O esquema de lavagem de dinheiro alvo de uma ação da Polícia Civil e do Ministério Público do Rio movimentou mais de R$ 100 milhões do tráfico de drogas. Segundo as investigações, a estrutura financeira prestava serviços ao Terceiro Comando Puro, mas também ocultava recursos ligados a outras facções, como o Comando Vermelho e o Primeiro Comando da Capital. As apurações ainda identificaram uma possível conexão com um integrante da organização terrorista Al-Qaeda.
Até o momento, oito criminosos foram presos. Os agentes cumprem mandados de prisão e de busca e apreensão, além de medidas cautelares de bloqueio de ativos financeiros. De acordo com a Polícia Civil, a investigação teve início a partir da atuação do TCP no Complexo de São Carlos, no Centro do Rio. A instituição descobriu que o grupo funciona como uma espécie de “prestadora de serviços” para diferentes organizações criminosas.
Entre 2021 e 2024, a estrutura movimentou mais de R$ 100 milhões por meio de dezenas de empresas de fachada distribuídas em diferentes estados. Um núcleo de empresários de origem libanesa é apontado como responsável por ampliar a circulação interestadual e internacional dos recursos ilegais.
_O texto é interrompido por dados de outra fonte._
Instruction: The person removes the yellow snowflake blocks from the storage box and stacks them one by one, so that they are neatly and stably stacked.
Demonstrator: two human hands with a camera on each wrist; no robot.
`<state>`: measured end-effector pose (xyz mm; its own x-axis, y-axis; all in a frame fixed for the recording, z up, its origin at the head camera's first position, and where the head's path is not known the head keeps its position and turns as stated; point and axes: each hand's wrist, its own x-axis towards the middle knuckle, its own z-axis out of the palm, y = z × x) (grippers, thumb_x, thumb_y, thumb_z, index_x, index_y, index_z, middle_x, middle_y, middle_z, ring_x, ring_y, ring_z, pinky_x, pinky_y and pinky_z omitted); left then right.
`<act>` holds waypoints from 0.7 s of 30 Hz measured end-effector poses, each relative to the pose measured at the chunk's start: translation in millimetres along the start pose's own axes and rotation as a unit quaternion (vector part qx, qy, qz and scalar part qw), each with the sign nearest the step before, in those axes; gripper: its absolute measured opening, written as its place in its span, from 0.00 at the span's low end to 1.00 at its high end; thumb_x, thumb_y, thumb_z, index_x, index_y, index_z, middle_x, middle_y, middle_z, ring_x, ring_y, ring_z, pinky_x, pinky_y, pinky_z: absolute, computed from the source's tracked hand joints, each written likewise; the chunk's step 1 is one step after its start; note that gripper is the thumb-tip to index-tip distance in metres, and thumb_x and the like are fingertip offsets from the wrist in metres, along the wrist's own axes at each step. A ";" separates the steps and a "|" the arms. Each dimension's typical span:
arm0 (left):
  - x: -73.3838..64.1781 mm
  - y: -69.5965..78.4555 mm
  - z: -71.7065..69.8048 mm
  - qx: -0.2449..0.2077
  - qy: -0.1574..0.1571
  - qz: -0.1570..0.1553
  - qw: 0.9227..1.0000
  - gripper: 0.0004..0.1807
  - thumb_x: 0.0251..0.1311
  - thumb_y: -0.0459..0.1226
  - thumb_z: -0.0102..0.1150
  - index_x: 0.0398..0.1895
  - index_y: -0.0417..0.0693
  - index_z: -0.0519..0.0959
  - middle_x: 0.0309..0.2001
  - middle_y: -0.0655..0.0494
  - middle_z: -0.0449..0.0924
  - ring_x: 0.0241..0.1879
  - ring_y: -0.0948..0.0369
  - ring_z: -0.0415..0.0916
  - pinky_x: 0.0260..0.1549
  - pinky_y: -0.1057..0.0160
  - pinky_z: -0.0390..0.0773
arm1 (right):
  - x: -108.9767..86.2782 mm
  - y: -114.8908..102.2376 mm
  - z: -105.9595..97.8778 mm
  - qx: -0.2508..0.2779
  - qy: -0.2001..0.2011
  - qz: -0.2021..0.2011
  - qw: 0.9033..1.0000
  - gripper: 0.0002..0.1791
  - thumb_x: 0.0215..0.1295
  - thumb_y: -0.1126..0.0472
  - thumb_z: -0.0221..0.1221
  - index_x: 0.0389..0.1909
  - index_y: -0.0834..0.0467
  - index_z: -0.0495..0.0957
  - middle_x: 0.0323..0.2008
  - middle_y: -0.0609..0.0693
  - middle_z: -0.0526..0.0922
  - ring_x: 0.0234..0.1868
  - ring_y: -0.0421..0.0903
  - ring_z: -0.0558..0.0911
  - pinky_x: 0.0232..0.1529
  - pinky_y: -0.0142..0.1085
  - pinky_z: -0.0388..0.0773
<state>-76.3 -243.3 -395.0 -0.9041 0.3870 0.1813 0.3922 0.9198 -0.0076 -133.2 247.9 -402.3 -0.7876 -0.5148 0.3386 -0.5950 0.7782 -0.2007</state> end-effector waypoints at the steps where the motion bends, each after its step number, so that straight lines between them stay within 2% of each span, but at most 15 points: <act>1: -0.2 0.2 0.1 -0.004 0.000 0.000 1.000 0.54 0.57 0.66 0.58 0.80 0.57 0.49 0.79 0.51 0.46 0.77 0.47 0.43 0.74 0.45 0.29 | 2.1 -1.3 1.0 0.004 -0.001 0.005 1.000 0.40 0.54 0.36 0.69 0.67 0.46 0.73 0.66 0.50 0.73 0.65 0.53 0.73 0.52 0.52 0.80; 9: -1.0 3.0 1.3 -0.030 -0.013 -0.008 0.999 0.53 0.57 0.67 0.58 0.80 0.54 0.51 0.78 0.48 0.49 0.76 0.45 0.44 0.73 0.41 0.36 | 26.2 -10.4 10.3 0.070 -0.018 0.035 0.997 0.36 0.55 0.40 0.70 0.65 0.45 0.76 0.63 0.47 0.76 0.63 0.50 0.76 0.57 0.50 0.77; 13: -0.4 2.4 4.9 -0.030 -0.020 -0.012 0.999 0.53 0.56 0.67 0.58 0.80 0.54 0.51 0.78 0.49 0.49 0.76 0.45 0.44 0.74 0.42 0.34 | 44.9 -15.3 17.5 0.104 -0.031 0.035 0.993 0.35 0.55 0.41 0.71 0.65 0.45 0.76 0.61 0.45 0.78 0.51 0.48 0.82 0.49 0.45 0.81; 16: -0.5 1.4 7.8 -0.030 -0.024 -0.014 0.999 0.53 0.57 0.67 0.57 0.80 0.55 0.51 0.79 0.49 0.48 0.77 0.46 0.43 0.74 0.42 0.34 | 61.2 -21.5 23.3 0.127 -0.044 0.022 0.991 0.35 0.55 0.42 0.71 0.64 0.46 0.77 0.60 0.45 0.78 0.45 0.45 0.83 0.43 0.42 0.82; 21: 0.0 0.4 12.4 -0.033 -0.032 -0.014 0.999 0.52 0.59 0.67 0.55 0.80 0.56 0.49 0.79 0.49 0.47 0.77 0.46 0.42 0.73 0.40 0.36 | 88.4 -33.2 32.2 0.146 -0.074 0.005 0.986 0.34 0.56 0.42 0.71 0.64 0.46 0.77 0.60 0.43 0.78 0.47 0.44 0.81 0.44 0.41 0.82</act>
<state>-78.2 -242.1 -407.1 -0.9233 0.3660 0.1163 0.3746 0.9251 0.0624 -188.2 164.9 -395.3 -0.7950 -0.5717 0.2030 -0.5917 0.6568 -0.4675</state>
Historicamente monitorada como importante polo de operações financeiras e logísticas de grupos terroristas, a região conhecida como Tríplice Fronteira (Brasil-Paraguai-Argentina) também contaria com a atuação dos integrantes do esquema.
De acordo com a Polícia Civil, a ação desta quarta-feira (15/07) busca sufocar financeiramente as organizações criminosas e desarticular a estrutura responsável pela movimentação e ocultação de seus recursos. As investigações também prosseguem para identificar outros integrantes do esquema. A operação conta com agentes da Delegacia de Defesa dos Serviços Delegados e do Grupo de Atuação Especial de Combate ao Crime Organizado do Ministério Público.